How to approach this Shared interview question

This portfolio question is common in NHS interviews because it reveals how you think under interview pressure, not just what facts you can recall. Use "Tell us about yourself" as the anchor for a concise answer with a clear opening, a clinical or professional structure, and a reflective close.

What the panel is testing

A strong portfolio answer chooses the evidence that matters most. Map your example to the person specification, explain your role, and make the result measurable or reflective rather than just descriptive. For shared NHS interview questions, keep the answer portable across roles. Use one relevant example, explain your reasoning, and make the link to safe patient care explicit.
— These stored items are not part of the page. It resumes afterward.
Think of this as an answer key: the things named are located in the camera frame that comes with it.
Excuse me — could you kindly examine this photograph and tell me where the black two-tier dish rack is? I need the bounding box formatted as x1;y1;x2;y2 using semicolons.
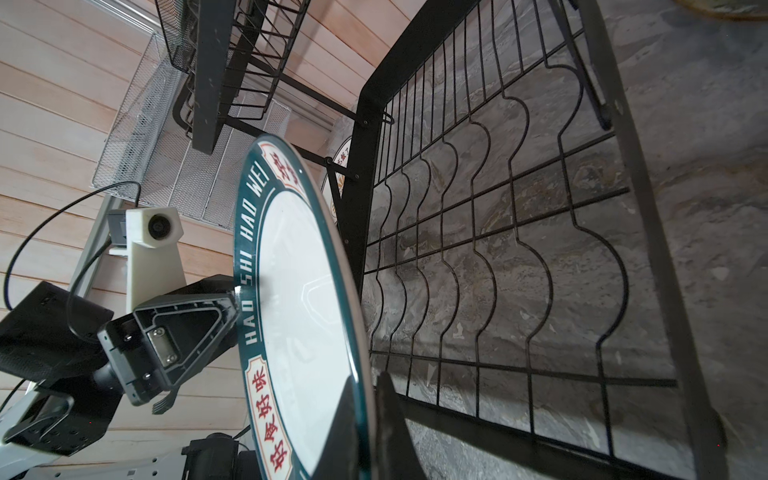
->
154;0;730;480

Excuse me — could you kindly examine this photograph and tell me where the white wire mesh shelf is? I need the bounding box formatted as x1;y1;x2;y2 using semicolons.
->
92;34;254;230

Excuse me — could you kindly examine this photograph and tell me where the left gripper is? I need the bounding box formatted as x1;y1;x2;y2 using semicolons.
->
93;274;239;415

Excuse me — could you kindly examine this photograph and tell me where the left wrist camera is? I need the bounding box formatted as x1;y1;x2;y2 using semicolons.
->
107;207;186;313

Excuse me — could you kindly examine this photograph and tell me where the mint green flower plate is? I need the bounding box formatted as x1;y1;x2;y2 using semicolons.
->
676;0;767;22

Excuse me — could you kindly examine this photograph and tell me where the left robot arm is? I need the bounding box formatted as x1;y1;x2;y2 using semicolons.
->
1;275;237;479

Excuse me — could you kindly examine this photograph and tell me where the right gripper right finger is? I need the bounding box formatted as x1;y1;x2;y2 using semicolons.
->
375;372;427;480

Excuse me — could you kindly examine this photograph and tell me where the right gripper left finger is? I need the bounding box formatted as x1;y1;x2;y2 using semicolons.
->
311;377;359;480

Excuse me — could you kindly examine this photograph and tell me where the green rim white plate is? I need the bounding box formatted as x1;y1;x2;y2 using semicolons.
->
233;134;377;479

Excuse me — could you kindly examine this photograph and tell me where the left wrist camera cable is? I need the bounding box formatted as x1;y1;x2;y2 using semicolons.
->
2;181;143;343

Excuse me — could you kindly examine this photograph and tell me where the orange sunburst plate left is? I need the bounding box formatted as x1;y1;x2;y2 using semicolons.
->
321;136;351;224

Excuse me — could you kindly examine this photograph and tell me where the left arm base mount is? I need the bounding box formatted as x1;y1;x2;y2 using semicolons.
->
181;433;262;480

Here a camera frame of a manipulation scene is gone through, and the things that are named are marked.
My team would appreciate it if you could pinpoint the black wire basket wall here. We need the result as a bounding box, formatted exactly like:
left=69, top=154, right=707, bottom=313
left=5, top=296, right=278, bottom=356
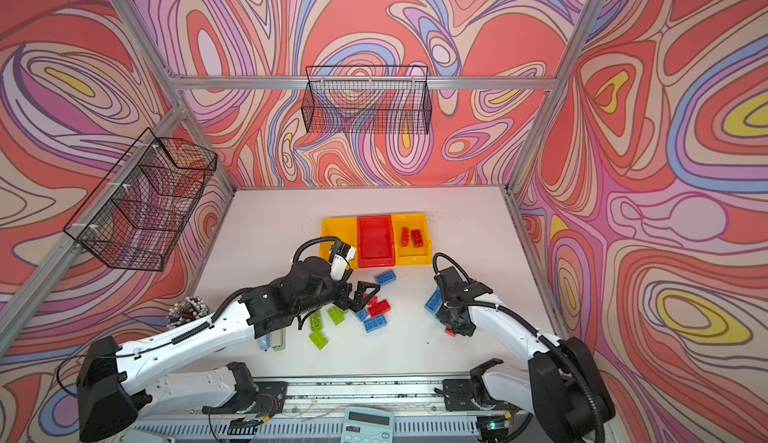
left=301, top=63, right=433, bottom=136
left=63, top=129, right=218, bottom=272

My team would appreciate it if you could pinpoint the yellow right plastic bin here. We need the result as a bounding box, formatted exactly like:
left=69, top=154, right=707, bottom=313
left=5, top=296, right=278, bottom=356
left=391, top=213, right=432, bottom=266

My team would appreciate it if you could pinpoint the grey marker pen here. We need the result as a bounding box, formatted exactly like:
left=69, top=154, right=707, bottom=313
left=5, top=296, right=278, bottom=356
left=270, top=328, right=286, bottom=351

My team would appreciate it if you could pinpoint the black wire basket left wall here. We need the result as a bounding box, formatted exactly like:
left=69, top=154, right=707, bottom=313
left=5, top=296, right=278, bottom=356
left=63, top=129, right=218, bottom=272

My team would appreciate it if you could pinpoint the light blue calculator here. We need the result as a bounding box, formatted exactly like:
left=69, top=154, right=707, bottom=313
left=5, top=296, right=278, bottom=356
left=340, top=406, right=395, bottom=443

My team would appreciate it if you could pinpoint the green lego brick front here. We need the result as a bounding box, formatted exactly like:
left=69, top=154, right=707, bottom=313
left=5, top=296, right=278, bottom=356
left=309, top=330, right=328, bottom=350

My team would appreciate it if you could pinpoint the light blue small object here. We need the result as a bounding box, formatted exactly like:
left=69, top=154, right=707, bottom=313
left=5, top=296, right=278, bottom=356
left=258, top=334, right=272, bottom=352

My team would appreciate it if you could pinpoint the green lego brick long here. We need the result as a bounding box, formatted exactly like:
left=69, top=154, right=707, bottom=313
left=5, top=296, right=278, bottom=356
left=309, top=310, right=323, bottom=332

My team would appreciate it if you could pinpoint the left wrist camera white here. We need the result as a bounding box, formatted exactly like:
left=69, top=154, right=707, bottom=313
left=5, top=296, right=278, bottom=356
left=329, top=241, right=356, bottom=282

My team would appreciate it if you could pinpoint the blue lego brick near bins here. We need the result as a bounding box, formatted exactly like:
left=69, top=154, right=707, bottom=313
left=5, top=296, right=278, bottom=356
left=374, top=269, right=397, bottom=286

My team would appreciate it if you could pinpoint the blue lego brick right left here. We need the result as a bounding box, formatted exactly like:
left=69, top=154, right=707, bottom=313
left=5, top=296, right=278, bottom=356
left=424, top=289, right=442, bottom=314

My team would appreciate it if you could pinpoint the yellow left plastic bin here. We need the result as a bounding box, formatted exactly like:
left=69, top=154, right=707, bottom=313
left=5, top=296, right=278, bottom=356
left=318, top=216, right=359, bottom=270

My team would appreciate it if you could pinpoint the red lego brick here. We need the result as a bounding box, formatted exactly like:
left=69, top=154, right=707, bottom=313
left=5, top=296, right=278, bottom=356
left=400, top=227, right=410, bottom=248
left=367, top=299, right=391, bottom=318
left=410, top=229, right=424, bottom=248

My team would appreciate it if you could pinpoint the green square lego brick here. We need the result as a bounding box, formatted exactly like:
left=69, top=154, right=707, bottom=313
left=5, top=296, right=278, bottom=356
left=327, top=306, right=345, bottom=326

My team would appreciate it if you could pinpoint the black wire basket back wall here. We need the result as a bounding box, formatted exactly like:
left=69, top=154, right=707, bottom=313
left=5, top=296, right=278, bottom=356
left=301, top=63, right=433, bottom=136

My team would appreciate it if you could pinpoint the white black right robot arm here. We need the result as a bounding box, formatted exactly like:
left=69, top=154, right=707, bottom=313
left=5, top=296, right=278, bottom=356
left=434, top=264, right=616, bottom=442

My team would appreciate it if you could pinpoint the blue lego brick front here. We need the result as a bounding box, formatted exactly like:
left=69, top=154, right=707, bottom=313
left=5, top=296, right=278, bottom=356
left=363, top=314, right=387, bottom=333

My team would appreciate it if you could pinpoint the yellow plastic bin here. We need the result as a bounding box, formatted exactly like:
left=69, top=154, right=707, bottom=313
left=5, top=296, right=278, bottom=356
left=391, top=213, right=432, bottom=266
left=318, top=216, right=359, bottom=270

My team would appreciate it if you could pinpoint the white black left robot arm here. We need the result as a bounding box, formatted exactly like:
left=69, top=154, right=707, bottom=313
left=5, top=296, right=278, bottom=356
left=76, top=256, right=380, bottom=442

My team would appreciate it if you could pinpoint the red middle plastic bin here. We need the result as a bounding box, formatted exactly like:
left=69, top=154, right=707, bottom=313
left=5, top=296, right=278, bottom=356
left=357, top=215, right=395, bottom=268

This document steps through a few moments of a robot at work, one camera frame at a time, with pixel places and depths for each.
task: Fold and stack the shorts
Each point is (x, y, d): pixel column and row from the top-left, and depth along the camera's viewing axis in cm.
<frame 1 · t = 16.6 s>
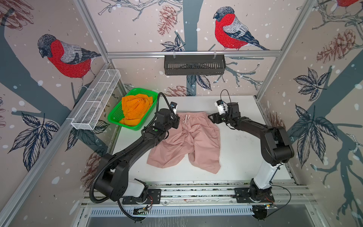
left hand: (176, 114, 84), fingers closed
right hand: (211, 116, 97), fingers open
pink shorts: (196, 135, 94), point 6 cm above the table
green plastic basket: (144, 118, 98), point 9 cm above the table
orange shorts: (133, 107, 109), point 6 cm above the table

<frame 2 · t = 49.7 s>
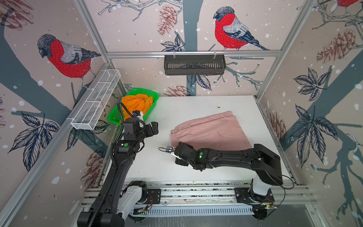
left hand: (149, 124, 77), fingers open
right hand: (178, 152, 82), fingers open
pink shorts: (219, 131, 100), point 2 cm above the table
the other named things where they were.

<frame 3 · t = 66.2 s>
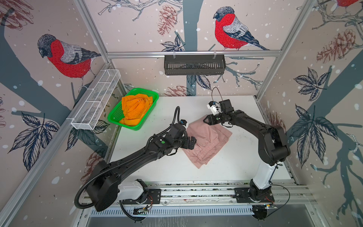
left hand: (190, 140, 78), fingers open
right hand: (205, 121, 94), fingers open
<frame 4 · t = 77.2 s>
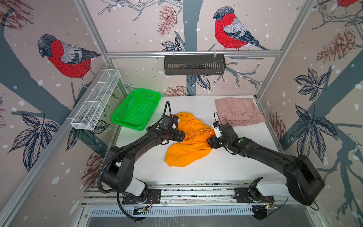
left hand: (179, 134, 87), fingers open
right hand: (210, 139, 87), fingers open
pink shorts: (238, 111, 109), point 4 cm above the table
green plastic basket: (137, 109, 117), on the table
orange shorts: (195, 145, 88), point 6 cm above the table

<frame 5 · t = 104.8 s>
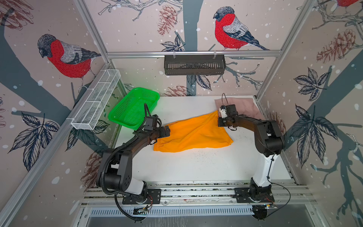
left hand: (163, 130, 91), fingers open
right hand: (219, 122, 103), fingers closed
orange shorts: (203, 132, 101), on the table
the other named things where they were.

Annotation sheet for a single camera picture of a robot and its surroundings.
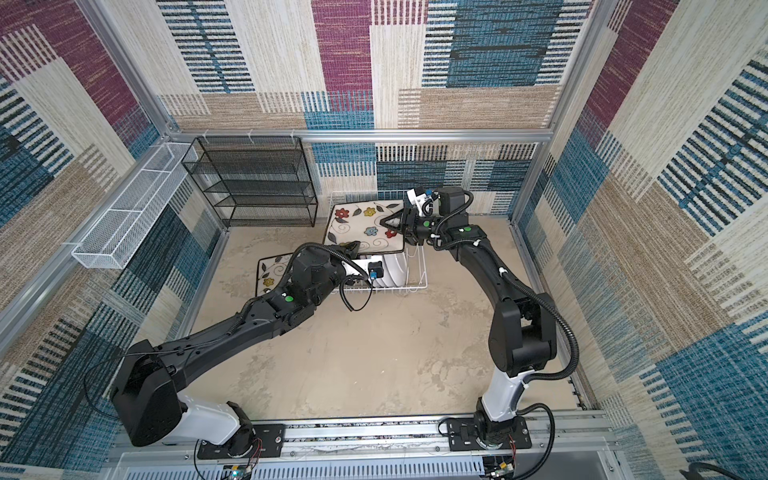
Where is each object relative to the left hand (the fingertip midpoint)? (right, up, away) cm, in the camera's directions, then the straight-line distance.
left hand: (352, 233), depth 75 cm
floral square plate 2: (-32, -12, +30) cm, 45 cm away
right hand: (+8, +1, +4) cm, 9 cm away
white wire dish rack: (+15, -5, -4) cm, 17 cm away
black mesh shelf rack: (-39, +21, +34) cm, 56 cm away
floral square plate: (+2, +3, +7) cm, 8 cm away
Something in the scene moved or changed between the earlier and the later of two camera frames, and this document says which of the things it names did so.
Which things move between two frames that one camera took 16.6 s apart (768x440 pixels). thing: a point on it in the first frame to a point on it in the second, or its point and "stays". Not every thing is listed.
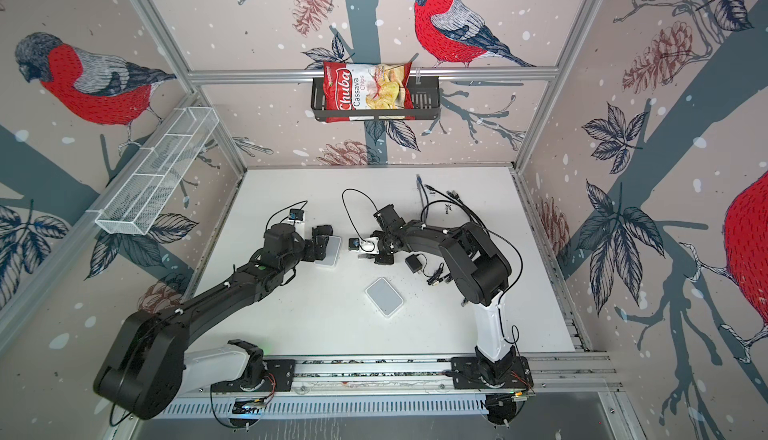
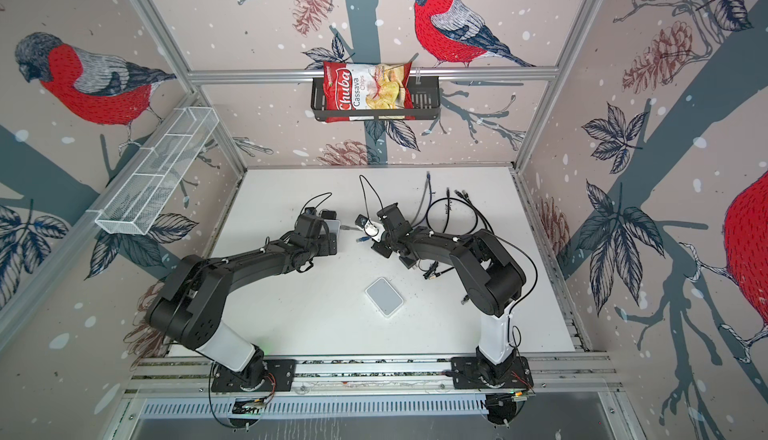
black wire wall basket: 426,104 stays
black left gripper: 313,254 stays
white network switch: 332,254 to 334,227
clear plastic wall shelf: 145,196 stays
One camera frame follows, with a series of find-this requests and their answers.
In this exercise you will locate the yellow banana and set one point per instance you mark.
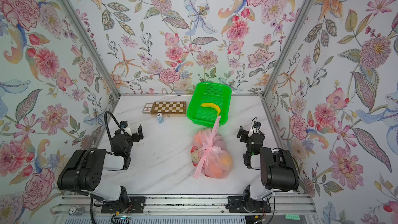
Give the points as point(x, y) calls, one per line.
point(213, 106)

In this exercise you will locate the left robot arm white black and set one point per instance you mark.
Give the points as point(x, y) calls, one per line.
point(83, 172)

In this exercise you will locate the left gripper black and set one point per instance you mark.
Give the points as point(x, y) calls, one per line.
point(135, 134)

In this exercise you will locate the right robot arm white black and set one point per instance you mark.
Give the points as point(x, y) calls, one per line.
point(277, 168)

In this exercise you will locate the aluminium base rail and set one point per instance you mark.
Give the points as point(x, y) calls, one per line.
point(178, 205)

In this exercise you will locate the aluminium corner post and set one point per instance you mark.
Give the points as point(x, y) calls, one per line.
point(87, 42)
point(291, 40)

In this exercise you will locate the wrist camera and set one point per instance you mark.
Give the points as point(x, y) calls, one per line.
point(125, 129)
point(256, 126)

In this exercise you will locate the left aluminium corner post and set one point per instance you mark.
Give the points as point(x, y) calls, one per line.
point(87, 42)

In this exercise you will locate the pink plastic bag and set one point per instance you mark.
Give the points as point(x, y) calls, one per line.
point(209, 153)

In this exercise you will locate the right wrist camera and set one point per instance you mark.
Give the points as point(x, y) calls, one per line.
point(256, 126)

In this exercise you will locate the small card box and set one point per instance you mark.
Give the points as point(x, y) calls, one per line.
point(147, 108)

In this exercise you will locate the wooden chessboard box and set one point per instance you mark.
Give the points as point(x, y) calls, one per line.
point(169, 108)

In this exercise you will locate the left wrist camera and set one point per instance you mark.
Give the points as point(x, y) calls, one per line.
point(125, 129)

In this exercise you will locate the small blue white cup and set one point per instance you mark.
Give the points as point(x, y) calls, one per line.
point(160, 118)

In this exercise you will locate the green plastic basket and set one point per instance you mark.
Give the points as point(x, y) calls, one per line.
point(210, 102)

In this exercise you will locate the right aluminium corner post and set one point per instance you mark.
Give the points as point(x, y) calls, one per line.
point(291, 40)

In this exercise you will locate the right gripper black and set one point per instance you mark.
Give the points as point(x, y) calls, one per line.
point(245, 135)

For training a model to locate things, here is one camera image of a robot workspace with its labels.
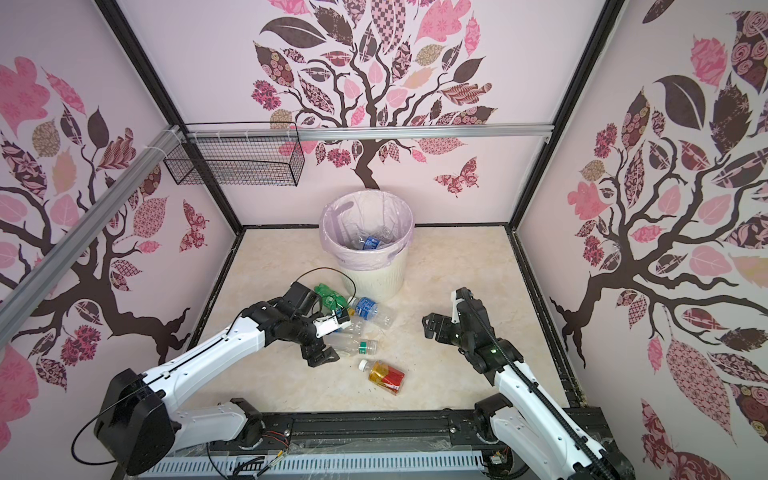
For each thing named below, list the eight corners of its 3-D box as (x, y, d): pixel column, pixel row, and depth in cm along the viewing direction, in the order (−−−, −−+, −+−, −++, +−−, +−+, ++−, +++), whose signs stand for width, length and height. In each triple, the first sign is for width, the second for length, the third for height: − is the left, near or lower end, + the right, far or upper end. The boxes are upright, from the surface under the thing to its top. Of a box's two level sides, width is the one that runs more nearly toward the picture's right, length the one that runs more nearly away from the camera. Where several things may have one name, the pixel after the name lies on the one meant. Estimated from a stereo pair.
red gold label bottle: (356, 375, 84) (355, 369, 80) (366, 359, 87) (365, 352, 83) (397, 397, 80) (397, 392, 76) (405, 379, 83) (406, 373, 79)
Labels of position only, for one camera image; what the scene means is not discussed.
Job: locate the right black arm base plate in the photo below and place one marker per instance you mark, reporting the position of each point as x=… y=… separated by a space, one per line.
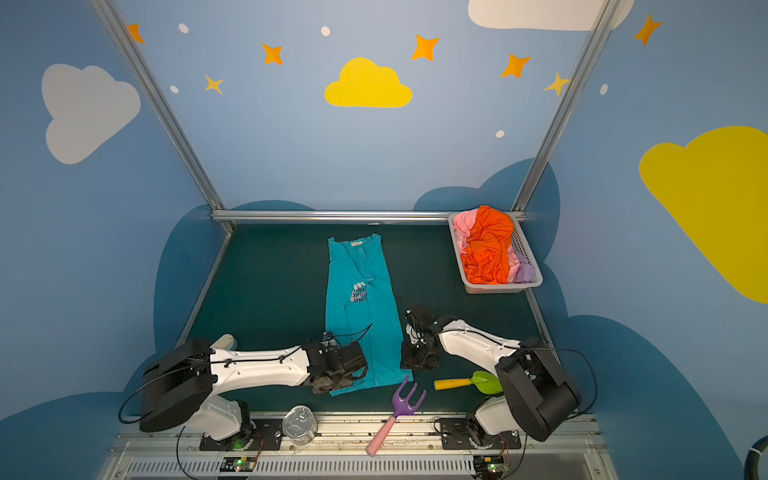
x=465 y=434

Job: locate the teal printed t shirt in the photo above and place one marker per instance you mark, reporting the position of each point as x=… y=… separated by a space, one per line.
x=361 y=306

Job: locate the orange t shirt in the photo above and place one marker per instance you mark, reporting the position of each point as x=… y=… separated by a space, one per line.
x=489 y=246

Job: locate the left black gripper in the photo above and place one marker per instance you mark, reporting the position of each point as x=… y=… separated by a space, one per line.
x=352 y=363

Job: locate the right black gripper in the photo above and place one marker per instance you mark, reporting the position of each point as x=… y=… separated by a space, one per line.
x=417 y=346

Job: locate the white plastic laundry basket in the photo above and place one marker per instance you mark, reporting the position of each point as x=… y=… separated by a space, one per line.
x=489 y=246

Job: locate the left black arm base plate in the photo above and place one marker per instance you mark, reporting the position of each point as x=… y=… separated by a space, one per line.
x=267 y=435

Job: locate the right aluminium frame post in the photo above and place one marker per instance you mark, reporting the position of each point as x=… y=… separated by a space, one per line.
x=580 y=74

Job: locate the silver tin can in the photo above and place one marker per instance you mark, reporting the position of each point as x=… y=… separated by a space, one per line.
x=300 y=425

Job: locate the right green circuit board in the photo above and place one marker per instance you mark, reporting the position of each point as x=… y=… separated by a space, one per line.
x=488 y=468

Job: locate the aluminium frame post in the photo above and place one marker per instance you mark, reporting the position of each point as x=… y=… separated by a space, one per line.
x=113 y=22
x=580 y=74

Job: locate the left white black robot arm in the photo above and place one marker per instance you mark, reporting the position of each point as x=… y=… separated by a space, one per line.
x=186 y=387

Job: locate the grey white stapler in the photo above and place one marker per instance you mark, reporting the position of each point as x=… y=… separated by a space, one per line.
x=225 y=342

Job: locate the purple pink toy rake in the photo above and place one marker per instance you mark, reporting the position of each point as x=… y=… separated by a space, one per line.
x=402 y=406

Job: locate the left green circuit board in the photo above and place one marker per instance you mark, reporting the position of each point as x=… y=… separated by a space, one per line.
x=238 y=465

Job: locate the horizontal aluminium frame bar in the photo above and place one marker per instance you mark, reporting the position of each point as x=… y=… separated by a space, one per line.
x=329 y=217

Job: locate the green yellow toy trowel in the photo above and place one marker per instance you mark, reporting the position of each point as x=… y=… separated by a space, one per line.
x=485 y=382

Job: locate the lilac t shirt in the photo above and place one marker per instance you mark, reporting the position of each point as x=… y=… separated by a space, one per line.
x=526 y=273

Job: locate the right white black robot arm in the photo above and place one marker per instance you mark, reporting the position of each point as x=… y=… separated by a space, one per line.
x=537 y=395

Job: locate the green circuit board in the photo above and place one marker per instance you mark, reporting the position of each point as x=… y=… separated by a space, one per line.
x=488 y=468
x=238 y=465

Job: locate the left aluminium frame post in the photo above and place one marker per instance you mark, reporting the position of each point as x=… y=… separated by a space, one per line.
x=113 y=22

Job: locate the front aluminium rail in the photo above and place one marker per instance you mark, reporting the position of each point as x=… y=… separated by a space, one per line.
x=412 y=450

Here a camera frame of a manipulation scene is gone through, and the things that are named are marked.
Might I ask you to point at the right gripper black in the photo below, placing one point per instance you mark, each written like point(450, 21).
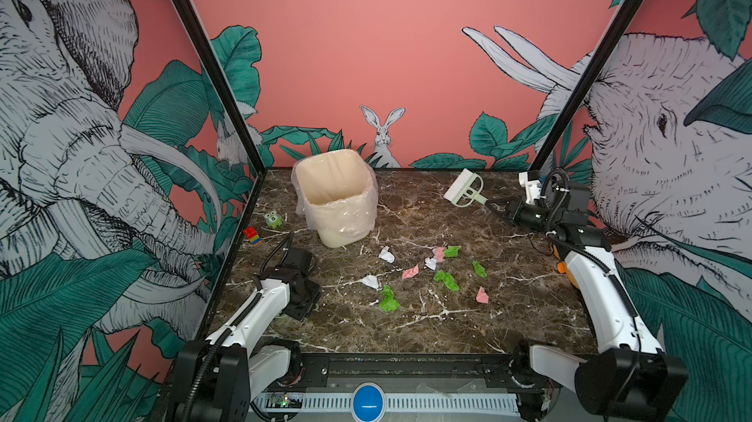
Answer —
point(517, 212)

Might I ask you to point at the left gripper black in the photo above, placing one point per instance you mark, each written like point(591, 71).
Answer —
point(305, 310)

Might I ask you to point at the light green hand brush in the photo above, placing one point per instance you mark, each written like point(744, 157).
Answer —
point(466, 189)

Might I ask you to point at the beige trash bin with liner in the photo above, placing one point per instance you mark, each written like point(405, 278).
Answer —
point(337, 196)

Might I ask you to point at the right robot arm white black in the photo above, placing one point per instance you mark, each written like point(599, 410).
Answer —
point(631, 377)

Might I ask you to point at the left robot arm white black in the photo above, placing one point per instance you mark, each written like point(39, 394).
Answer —
point(218, 378)

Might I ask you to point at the small green frog toy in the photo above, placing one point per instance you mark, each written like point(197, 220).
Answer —
point(273, 220)

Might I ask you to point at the red blue toy block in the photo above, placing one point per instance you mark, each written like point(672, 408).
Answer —
point(252, 235)

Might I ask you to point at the green paper scrap upper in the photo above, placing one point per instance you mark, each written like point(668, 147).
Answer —
point(452, 251)

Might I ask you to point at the green paper scrap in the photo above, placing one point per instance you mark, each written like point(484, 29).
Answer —
point(452, 251)
point(479, 269)
point(447, 279)
point(389, 302)

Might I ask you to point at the green paper scrap right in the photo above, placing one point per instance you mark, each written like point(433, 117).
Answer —
point(479, 269)

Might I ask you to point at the pink paper scrap upper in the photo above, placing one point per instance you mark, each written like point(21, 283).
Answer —
point(439, 254)

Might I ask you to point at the pink paper scrap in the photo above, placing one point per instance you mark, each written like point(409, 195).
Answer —
point(439, 254)
point(410, 273)
point(482, 297)

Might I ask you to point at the white paper scrap lower left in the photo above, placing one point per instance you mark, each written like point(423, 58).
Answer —
point(371, 281)

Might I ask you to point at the small white paper scrap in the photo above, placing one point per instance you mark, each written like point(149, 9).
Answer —
point(431, 263)

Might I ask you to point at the green paper scrap centre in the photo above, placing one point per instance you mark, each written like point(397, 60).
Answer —
point(447, 279)

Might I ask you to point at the white paper scrap upper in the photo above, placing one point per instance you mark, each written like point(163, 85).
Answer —
point(386, 255)

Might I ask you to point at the pink paper scrap lower right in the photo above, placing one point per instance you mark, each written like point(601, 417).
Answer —
point(482, 297)

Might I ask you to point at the green paper scrap lower left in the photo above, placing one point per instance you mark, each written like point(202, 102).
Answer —
point(389, 302)

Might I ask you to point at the pink paper scrap middle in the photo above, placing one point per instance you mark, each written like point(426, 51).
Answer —
point(410, 273)

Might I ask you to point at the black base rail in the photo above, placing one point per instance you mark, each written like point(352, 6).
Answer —
point(495, 370)

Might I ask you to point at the white slotted cable duct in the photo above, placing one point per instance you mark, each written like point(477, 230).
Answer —
point(485, 404)

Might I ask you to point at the right black frame post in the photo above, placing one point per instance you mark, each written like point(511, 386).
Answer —
point(617, 27)

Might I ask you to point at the black frame post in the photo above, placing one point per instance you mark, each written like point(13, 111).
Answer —
point(617, 27)
point(208, 58)

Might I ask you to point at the left black frame post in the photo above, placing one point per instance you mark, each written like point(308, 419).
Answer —
point(208, 58)
  • Select evidence that maps to the person specification: clinical exposure, teaching, audit, QI, leadership, or exams.
  • Use one or two high-quality examples instead of listing everything on your CV.
  • Make the reflection explicit so interviewers can see judgement, growth, and readiness for the role.

How to structure your answer

For a portfolio prompt, aim for a short opening sentence, then two or three evidence-led points, then a final reflection. If you use STAR, keep the result and reflection as strong as the situation. If it is a clinical scenario, say what you would do now, what you would do next, and how you would keep the patient safe while help is coming.

  • Open by naming the main issue in the question.
  • Give a structured response rather than a memorised script.
  • End with escalation, documentation, learning, or follow-up.

Common mistakes to avoid

The weakest answers usually stay too vague, ignore the specific role, or miss the safety issue hidden in the question. Do not use this page to memorise a perfect paragraph. Use it to rehearse the shape of a safe answer, then adapt it to your own experience and the post you are applying for.

  • Start with your current role and level, not your whole life story.
  • Pick two or three strengths that are directly relevant to the post.
  • Finish with why this role and department make sense now.